(Dataset entries)
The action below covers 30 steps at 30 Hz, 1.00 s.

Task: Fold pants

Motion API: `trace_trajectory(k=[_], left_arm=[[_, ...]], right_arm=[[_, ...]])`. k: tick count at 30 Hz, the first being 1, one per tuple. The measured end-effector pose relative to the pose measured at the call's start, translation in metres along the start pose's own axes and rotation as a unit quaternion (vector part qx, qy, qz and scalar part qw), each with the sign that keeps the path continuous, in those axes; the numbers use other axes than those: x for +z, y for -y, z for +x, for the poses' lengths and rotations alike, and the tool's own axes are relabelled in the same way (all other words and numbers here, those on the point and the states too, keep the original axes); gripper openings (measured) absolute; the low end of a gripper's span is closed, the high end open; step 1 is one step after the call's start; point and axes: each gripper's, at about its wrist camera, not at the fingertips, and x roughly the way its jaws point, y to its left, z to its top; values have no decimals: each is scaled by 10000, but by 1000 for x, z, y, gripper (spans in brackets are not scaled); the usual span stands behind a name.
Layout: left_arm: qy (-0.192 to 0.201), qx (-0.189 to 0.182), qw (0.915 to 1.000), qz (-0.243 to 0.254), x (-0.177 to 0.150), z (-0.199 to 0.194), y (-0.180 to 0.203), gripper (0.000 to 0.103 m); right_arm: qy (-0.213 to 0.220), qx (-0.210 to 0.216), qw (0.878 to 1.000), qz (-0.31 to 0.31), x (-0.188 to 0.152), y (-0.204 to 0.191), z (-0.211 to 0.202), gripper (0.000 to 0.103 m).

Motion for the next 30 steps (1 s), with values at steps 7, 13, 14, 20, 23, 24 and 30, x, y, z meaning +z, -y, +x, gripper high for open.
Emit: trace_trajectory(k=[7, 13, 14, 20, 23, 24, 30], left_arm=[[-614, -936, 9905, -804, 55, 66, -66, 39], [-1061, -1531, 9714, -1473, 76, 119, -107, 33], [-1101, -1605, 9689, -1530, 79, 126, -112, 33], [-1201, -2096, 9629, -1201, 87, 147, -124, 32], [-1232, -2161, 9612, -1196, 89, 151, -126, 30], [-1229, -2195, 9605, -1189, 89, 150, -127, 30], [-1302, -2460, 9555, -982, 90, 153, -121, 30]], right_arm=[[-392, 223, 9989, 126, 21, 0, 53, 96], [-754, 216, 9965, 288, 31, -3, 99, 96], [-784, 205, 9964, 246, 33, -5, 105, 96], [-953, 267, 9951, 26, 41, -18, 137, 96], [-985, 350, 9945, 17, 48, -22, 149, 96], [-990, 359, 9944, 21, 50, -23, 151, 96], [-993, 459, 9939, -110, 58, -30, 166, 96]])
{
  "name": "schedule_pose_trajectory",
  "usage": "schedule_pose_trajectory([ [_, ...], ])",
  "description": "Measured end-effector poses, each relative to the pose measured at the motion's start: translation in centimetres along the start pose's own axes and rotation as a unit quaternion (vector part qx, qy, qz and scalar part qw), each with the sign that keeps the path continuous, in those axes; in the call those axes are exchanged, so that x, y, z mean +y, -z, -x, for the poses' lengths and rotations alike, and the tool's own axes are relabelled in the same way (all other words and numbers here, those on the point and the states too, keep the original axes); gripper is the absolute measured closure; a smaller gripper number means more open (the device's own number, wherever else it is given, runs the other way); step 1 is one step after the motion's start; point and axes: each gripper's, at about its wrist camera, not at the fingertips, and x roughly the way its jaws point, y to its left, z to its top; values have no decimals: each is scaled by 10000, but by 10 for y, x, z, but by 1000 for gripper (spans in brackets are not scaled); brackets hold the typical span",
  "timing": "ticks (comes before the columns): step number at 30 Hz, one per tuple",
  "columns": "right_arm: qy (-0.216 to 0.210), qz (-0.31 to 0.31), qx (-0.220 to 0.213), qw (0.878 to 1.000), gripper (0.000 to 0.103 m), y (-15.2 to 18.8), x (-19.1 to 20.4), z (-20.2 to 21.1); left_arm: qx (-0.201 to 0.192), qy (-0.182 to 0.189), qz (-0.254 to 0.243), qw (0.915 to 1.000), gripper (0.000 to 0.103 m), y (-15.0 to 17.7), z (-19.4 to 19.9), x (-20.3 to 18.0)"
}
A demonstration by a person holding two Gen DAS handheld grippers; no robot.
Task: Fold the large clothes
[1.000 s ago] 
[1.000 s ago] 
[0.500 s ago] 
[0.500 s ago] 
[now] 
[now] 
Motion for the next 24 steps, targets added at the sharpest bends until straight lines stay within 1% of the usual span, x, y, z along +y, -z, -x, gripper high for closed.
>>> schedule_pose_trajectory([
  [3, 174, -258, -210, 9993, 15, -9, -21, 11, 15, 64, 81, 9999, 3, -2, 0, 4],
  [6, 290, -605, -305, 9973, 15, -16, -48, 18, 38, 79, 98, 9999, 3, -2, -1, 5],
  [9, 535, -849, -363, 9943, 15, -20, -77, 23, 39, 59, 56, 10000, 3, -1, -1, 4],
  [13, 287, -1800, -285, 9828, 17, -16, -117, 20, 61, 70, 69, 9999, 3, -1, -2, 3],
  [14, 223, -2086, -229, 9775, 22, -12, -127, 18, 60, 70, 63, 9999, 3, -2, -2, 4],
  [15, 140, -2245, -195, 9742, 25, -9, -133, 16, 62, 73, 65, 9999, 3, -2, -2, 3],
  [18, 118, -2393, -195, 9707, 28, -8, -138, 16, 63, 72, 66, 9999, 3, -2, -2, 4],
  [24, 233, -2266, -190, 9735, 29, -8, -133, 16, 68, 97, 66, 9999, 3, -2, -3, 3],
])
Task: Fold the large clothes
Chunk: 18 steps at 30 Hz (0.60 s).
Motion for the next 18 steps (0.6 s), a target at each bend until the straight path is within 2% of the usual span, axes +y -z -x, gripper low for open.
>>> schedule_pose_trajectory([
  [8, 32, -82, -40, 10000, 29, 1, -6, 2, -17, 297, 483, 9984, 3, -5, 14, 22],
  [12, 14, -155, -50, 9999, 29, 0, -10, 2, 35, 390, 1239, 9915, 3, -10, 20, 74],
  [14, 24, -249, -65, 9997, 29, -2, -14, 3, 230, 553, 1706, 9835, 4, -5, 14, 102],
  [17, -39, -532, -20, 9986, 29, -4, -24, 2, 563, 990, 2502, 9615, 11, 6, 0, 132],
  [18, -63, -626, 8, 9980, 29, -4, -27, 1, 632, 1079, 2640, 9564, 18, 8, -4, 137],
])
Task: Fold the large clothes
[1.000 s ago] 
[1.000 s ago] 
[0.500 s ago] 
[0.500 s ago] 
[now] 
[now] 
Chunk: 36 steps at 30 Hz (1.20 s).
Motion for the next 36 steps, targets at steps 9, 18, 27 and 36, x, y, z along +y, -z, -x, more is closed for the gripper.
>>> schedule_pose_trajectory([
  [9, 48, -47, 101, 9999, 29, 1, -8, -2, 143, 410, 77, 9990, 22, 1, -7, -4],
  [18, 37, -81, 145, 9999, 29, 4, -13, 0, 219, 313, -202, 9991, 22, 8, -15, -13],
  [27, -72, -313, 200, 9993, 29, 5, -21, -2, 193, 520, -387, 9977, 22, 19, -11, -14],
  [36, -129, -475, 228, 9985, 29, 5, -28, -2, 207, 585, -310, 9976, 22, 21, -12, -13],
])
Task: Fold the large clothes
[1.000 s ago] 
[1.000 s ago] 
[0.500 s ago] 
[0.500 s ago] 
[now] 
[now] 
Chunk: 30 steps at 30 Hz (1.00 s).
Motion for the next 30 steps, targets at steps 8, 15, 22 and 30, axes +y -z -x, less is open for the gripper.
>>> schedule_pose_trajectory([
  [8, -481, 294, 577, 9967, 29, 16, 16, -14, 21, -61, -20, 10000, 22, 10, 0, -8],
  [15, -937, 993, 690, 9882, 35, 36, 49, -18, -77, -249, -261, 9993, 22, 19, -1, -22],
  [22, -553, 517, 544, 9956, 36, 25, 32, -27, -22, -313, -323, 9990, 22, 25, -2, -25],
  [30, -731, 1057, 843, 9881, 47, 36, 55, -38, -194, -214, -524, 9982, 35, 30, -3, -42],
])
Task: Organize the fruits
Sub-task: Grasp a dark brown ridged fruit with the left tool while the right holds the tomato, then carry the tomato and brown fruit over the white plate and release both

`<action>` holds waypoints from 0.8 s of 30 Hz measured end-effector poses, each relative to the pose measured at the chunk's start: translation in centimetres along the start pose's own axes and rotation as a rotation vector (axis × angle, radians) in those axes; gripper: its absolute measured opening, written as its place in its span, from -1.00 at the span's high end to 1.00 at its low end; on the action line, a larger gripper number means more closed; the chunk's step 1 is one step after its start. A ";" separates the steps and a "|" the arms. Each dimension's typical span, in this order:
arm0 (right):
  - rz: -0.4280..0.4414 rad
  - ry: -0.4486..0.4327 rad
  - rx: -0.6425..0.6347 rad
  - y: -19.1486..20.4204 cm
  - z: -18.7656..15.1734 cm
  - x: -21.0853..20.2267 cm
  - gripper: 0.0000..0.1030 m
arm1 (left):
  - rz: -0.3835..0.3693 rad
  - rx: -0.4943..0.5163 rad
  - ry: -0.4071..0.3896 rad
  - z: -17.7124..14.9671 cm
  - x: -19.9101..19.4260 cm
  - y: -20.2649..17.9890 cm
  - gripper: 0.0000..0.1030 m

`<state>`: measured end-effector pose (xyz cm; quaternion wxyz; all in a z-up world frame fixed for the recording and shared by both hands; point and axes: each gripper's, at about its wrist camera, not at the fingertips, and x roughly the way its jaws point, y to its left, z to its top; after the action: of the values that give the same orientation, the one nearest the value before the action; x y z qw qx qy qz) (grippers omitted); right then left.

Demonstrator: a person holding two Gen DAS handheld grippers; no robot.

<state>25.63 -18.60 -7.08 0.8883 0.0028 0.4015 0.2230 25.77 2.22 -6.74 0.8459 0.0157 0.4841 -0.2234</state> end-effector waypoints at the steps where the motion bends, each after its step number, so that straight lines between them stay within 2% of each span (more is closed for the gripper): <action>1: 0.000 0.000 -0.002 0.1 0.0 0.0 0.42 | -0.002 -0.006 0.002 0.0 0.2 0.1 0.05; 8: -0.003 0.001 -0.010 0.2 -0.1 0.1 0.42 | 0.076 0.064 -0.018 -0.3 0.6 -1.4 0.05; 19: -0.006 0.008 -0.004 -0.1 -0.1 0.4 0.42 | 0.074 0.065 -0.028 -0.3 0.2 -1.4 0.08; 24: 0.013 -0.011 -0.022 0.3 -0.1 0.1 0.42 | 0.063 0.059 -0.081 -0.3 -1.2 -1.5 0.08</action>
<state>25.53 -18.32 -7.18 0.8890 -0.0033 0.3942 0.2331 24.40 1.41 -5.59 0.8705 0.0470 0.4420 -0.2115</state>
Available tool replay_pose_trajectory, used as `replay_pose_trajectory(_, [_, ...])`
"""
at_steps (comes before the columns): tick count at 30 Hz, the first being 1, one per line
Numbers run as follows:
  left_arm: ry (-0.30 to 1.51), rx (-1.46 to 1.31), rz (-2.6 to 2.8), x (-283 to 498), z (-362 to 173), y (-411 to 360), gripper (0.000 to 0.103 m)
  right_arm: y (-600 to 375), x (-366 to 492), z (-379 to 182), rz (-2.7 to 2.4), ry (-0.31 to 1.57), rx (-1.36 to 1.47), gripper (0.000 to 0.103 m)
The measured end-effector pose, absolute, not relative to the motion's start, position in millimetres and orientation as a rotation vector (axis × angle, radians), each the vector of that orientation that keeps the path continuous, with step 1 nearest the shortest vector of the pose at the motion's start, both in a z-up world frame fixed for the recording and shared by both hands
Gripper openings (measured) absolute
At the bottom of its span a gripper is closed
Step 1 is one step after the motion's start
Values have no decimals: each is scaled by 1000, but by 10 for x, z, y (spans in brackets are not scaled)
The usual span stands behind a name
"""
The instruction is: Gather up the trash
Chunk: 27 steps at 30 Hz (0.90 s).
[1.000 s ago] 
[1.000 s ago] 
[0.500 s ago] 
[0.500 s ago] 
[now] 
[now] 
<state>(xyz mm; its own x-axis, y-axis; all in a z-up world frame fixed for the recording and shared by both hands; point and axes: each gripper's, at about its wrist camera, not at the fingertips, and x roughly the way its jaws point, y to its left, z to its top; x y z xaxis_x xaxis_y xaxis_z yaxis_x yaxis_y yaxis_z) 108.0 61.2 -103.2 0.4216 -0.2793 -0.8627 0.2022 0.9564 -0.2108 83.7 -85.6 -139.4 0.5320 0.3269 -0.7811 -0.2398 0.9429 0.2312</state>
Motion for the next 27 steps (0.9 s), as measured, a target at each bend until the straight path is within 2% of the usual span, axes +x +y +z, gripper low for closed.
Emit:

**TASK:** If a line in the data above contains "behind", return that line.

**YOUR SOLUTION:**
Motion API: `trace_trajectory(k=[_], left_arm=[[_, ...]], right_arm=[[_, ...]])`. k: tick count at 30 Hz, the first being 1, one per tuple. The measured end-effector pose relative to the pose measured at the call's start, translation in metres along the start pose's own axes and rotation as a unit quaternion (vector part qx, qy, qz and scalar part qw), each with the sign that keeps the path continuous, in those axes; the numbers use other axes than those: x for +z, y for -y, z for +x, for the poses' lengths and rotations alike, and the tool's own axes are relabelled in the same way (all other words and numbers here, those on the point and the states too, keep the original axes); gripper openings (measured) absolute; the low end of a gripper's span is closed, the high end open; step 1 is one step after the call's start; point and axes: each gripper's, at about its wrist camera, not at the fingertips, and x roughly the way its jaws point, y to its left, z to its top; values have no decimals: each is scaled by 10000, but by 1000 for x, z, y, gripper (spans in brackets are not scaled); the usual span stands behind a name.
The usual span stands behind a name

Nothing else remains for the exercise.